For me, I am accepting that I will may continue to have cognitive distortions (as I am human) however, I can reframe them quicker. I have been consistently working on #8 verbally too with the (shoulds, woulds, coulds, ifs) for several months now.:O_o: Yup, I am a pokey one.

I choke on my words/thoughts perhaps more often,:x3: but I can almost make it a day or two now without number 8. :tup: Also, I found #8 was a sneaky approach for me to chop some of the roots of all or nothing thinking. I rarely can rationalize - how bad I am (#1) without number 8 weaving somewhere in my self flogging or critical patterns.

Example of sneaky self-dialog this afternoon, "You should defrost the freezer. Why are you so lazy?"

Today, I reframed it into..."The freezer needs defrosting. Let me put that on a list as I have other priorities right now." :whistling:
 
I feel like I'm losing it. I've been having a lot of distorted thoughts for the past 2 weeks. Someone very close to me who is very supportive and sensitive to my feelings and my needs is triggering me. They don't realize it. It's not something they would intentionally do.

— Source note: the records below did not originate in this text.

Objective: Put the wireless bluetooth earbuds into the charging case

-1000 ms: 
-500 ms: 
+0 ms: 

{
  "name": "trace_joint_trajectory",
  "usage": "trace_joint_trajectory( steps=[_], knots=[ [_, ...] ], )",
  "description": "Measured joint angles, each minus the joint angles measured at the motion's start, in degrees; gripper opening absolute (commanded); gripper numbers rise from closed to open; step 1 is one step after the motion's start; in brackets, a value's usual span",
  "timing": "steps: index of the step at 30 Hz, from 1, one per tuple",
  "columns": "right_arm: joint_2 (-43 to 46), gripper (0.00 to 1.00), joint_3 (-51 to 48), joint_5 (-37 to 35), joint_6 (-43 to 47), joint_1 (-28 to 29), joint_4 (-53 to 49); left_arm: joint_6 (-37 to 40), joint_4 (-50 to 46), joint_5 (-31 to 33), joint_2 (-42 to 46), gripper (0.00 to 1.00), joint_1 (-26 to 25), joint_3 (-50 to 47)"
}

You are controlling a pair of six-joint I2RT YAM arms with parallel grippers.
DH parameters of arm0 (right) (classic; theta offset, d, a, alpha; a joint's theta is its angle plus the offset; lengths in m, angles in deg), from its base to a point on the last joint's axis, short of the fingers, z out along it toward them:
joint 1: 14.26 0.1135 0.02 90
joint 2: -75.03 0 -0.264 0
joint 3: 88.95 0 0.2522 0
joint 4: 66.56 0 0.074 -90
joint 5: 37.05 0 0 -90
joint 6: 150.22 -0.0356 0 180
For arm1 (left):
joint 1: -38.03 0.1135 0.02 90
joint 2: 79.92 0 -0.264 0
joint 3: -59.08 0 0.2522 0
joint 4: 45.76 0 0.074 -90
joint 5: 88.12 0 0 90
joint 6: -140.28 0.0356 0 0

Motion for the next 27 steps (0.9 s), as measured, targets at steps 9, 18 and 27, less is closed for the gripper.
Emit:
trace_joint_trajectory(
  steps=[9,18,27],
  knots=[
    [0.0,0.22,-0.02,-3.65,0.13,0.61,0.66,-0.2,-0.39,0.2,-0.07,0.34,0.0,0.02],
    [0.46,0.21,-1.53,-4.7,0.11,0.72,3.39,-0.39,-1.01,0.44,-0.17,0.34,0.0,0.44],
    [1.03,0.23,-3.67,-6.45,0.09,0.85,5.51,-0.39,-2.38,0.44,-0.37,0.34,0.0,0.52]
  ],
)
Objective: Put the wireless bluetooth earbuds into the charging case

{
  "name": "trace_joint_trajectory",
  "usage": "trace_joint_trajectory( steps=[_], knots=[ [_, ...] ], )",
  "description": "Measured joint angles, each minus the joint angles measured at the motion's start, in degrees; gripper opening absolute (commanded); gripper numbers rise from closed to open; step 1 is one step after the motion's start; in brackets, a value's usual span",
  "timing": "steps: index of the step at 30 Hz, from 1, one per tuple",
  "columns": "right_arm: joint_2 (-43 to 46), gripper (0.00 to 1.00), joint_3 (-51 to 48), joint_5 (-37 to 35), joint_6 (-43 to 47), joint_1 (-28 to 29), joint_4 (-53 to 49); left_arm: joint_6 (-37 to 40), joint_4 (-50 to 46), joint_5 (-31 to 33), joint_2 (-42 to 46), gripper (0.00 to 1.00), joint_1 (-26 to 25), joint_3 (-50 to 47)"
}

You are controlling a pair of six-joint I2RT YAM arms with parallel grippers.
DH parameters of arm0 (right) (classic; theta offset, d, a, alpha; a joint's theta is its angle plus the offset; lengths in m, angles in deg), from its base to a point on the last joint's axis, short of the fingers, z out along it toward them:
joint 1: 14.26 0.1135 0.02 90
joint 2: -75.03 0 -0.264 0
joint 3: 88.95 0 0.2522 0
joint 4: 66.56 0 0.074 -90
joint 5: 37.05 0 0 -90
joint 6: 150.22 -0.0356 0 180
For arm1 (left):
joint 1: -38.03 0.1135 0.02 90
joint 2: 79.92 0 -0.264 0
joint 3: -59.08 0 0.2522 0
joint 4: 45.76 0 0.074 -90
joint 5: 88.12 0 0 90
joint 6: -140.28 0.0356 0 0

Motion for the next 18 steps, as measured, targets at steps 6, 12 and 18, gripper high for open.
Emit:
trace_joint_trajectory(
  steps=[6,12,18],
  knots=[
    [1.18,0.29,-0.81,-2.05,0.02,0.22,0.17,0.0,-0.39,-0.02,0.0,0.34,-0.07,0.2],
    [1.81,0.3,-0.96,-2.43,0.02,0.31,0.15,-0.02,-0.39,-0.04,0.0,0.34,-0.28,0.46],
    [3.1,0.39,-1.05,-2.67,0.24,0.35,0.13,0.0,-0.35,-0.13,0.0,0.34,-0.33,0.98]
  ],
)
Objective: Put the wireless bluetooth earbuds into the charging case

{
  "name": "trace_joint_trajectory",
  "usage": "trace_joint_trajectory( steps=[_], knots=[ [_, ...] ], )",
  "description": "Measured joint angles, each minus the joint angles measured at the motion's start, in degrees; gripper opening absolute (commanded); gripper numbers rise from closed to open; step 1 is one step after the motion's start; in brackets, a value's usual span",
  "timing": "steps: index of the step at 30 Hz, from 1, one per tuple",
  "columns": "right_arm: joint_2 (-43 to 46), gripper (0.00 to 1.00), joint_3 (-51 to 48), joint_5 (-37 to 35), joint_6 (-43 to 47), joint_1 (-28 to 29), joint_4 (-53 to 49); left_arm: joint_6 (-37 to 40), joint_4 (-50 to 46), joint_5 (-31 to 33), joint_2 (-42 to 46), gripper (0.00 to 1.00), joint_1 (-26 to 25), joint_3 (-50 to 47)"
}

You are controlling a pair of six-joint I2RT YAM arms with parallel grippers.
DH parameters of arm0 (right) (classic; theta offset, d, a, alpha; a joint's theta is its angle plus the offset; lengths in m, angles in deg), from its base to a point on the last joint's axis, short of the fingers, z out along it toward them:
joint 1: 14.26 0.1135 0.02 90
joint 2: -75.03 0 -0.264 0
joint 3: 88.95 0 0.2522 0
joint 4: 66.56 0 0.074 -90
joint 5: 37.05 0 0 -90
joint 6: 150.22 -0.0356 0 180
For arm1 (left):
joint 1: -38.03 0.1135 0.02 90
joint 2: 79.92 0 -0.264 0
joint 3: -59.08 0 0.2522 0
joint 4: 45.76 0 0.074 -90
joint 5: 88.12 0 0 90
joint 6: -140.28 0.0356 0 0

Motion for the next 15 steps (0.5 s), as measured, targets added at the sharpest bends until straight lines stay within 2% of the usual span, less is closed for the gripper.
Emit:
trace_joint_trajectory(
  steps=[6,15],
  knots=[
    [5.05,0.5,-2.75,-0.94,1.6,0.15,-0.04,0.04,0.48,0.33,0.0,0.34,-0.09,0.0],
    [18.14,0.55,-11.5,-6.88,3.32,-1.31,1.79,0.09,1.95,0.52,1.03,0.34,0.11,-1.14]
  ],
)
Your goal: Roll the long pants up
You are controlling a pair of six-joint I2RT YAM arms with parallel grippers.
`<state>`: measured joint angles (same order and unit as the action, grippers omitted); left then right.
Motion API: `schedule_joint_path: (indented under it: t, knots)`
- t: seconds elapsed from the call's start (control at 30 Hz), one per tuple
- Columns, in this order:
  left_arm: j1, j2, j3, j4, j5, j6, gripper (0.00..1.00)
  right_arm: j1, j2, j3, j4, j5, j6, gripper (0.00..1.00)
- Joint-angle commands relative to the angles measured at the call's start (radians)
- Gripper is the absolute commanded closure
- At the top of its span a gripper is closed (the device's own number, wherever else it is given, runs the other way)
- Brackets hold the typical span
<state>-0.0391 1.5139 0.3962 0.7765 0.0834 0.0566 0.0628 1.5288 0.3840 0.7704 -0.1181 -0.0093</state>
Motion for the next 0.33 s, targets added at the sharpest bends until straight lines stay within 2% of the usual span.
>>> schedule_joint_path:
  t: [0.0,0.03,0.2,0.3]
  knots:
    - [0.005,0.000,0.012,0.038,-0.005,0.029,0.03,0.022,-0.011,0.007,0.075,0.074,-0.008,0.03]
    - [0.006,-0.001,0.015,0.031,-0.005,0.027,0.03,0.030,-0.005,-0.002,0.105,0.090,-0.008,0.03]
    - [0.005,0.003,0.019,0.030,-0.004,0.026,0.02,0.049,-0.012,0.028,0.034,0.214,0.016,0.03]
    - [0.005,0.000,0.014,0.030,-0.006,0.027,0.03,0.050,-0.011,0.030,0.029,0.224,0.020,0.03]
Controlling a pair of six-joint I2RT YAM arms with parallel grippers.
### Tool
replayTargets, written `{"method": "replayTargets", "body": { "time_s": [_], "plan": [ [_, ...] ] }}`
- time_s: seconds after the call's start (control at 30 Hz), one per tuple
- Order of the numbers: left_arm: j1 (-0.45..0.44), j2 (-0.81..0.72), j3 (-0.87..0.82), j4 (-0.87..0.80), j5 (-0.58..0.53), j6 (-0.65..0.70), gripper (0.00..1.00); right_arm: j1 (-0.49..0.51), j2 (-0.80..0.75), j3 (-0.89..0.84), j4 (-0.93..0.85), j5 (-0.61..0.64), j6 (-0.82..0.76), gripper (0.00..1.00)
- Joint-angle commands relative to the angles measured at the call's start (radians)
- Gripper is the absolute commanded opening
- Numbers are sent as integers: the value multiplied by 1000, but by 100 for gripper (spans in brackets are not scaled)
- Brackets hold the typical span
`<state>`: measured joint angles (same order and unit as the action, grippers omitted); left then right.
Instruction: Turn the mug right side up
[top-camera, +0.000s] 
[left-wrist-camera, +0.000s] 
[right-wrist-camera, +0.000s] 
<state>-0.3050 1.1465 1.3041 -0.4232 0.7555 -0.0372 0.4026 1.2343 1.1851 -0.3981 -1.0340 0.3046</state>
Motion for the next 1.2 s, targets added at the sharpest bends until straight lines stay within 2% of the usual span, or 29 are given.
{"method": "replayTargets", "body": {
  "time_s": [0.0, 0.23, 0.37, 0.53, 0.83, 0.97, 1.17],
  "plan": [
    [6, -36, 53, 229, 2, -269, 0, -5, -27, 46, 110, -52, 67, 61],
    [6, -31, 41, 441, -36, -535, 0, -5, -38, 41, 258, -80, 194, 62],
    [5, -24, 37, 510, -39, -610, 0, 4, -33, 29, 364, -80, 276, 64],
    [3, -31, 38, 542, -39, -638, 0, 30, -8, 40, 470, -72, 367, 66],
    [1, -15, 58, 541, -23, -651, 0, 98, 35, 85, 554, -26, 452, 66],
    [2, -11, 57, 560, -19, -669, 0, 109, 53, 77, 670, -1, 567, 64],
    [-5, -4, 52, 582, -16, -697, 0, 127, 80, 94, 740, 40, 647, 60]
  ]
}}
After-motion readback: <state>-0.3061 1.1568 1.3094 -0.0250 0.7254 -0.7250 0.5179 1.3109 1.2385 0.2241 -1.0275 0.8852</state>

In my head symptoms are telling me they're doing what an ex who emotionally abused me did for about 9 years. In my heart I think it's so mean and cold and cruel the person wouldn't do that on purpose. Especially knowing my past.

Then the distorted thoughts start. It's jumping to conclusions assuming taking things personally catastrophizing black and white thinking and if I think it and feel it then it might be true. I've been spending hours and days going in and out of cyclical thinking ruminating obsessing overthinking and reading into things. I haven't been able to connect with this person to ask for reassurance and clarity.

Every night it's been nightmares or long disturbing dreams or waking up unexpectedly. I've even woken up 2 or 3 times from asthma. I'm exhausted and overwhelmed and hurt and confused.
 
I have had high anxiety and fearing other people's judgements. I have been doing jumping to conclusions and mind reading so much.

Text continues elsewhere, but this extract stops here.